____ Provided material

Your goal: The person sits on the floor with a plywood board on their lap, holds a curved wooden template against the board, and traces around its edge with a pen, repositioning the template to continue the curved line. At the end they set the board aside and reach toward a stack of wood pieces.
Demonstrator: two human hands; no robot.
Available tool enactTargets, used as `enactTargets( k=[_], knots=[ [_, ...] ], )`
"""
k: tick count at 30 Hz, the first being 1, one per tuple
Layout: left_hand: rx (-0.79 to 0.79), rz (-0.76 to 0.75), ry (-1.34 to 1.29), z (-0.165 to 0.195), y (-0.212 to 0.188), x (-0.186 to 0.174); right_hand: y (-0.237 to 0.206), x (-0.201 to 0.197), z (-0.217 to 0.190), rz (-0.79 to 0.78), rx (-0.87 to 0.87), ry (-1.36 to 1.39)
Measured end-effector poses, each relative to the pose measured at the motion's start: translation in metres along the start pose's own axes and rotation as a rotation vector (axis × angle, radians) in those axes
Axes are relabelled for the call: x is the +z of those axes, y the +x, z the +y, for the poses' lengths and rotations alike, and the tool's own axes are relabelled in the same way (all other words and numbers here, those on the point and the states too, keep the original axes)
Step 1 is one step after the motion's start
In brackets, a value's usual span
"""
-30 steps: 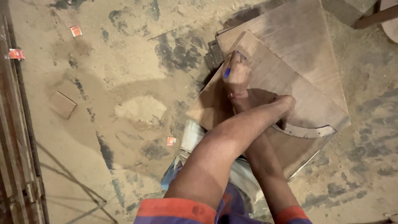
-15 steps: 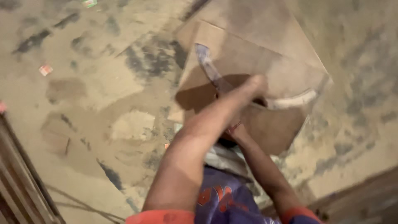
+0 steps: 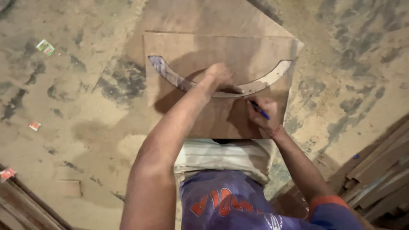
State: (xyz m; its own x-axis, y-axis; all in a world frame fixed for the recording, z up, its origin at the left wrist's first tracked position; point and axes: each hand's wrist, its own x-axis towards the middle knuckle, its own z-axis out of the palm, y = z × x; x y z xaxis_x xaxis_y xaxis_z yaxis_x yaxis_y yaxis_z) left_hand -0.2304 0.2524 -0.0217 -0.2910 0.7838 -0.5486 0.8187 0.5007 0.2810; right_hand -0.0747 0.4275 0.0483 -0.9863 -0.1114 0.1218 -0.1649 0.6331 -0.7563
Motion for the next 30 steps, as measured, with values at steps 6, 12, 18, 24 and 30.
enactTargets(
  k=[6,12,18,24,30],
  knots=[
    [0.010,-0.078,-0.002,0.001,-0.015,-0.015,0.002,-0.033,0.038,0.123,0.099,-0.060],
    [-0.084,-0.118,-0.001,0.004,-0.012,-0.021,0.006,-0.055,0.084,0.216,0.309,0.114],
    [-0.125,-0.121,-0.042,0.007,-0.011,-0.023,0.025,-0.070,0.117,0.351,0.345,0.010],
    [-0.178,-0.135,-0.063,0.011,-0.014,-0.031,0.045,-0.076,0.128,0.409,0.306,0.036],
    [-0.178,-0.137,-0.061,0.012,-0.017,-0.033,0.044,-0.070,0.122,0.474,0.237,-0.073]
  ],
)
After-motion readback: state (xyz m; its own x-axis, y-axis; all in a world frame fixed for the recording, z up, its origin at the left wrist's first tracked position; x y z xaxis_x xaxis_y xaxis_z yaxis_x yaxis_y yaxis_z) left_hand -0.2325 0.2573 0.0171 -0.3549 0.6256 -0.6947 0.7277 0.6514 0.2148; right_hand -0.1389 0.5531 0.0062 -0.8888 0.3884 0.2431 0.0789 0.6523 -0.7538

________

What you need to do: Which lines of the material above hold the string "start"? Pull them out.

Completed task:
Measured end-effector poses, each relative to the pose measured at the motion's start: translation in metres along the start pose's own axes and rotation as a rotation vector (axis × angle, radians) in those axes
Step 1 is one step after the motion's start

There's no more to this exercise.